◆ Exercise:
Copy, word for word, each line of the data below from the first through the line containing "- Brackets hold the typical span", and stop there.

◆ Information shown:

........

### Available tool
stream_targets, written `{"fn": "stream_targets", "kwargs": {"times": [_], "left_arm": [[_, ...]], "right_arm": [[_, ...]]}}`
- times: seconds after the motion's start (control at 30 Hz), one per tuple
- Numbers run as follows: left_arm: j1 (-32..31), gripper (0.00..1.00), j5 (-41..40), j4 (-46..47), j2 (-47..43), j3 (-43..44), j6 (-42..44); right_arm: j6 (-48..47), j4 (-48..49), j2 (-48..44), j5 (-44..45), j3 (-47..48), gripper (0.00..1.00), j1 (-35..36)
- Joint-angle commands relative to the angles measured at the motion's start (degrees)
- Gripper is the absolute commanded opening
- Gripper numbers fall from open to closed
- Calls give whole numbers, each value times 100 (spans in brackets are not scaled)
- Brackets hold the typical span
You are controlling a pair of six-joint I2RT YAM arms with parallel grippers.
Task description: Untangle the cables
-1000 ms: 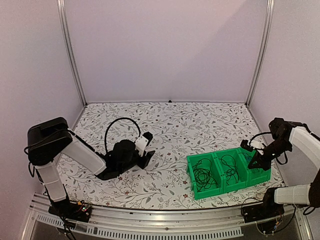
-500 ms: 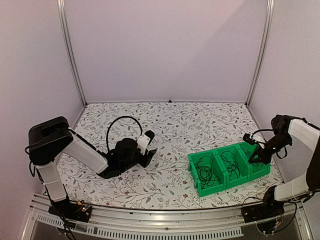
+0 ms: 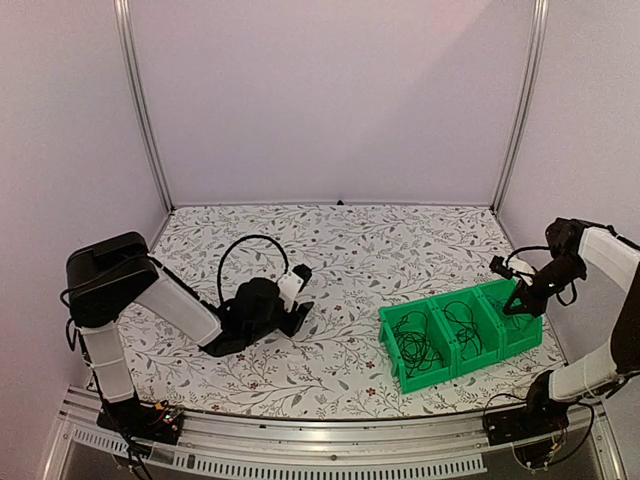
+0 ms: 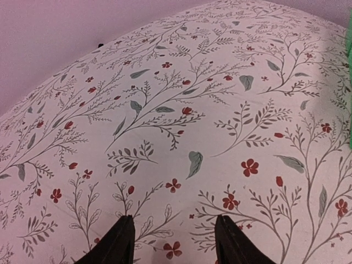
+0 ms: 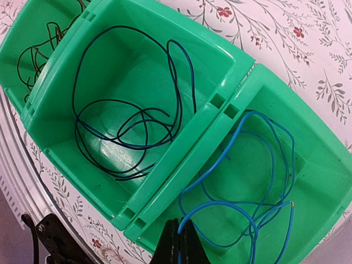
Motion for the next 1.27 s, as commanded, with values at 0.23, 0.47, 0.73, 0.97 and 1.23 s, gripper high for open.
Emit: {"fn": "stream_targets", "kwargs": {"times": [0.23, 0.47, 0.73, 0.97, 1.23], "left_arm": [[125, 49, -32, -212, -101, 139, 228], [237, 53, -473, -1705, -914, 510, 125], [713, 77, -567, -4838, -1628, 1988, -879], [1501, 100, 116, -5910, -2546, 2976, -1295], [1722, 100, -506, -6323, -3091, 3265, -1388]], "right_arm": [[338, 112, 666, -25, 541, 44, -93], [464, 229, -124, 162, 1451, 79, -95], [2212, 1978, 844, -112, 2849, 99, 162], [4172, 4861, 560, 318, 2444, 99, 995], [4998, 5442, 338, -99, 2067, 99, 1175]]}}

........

◆ Solution to the problem:
### Available tool
stream_targets, written `{"fn": "stream_targets", "kwargs": {"times": [_], "left_arm": [[_, ...]], "right_arm": [[_, ...]]}}`
- times: seconds after the motion's start (control at 30 Hz), one per tuple
- Numbers run as follows: left_arm: j1 (-32..31), gripper (0.00..1.00), j5 (-41..40), j4 (-46..47), j2 (-47..43), j3 (-43..44), j6 (-42..44); right_arm: j6 (-48..47), j4 (-48..49), j2 (-48..44), j5 (-44..45), j3 (-47..48), gripper (0.00..1.00), j1 (-35..36)
- Joint-angle commands relative to the angles measured at the motion's start (degrees)
- Gripper is the absolute commanded opening
- Gripper numbers fall from open to closed
- Calls give whole numbers, each value times 100 (spans in brackets are not scaled)
- Brackets hold the typical span

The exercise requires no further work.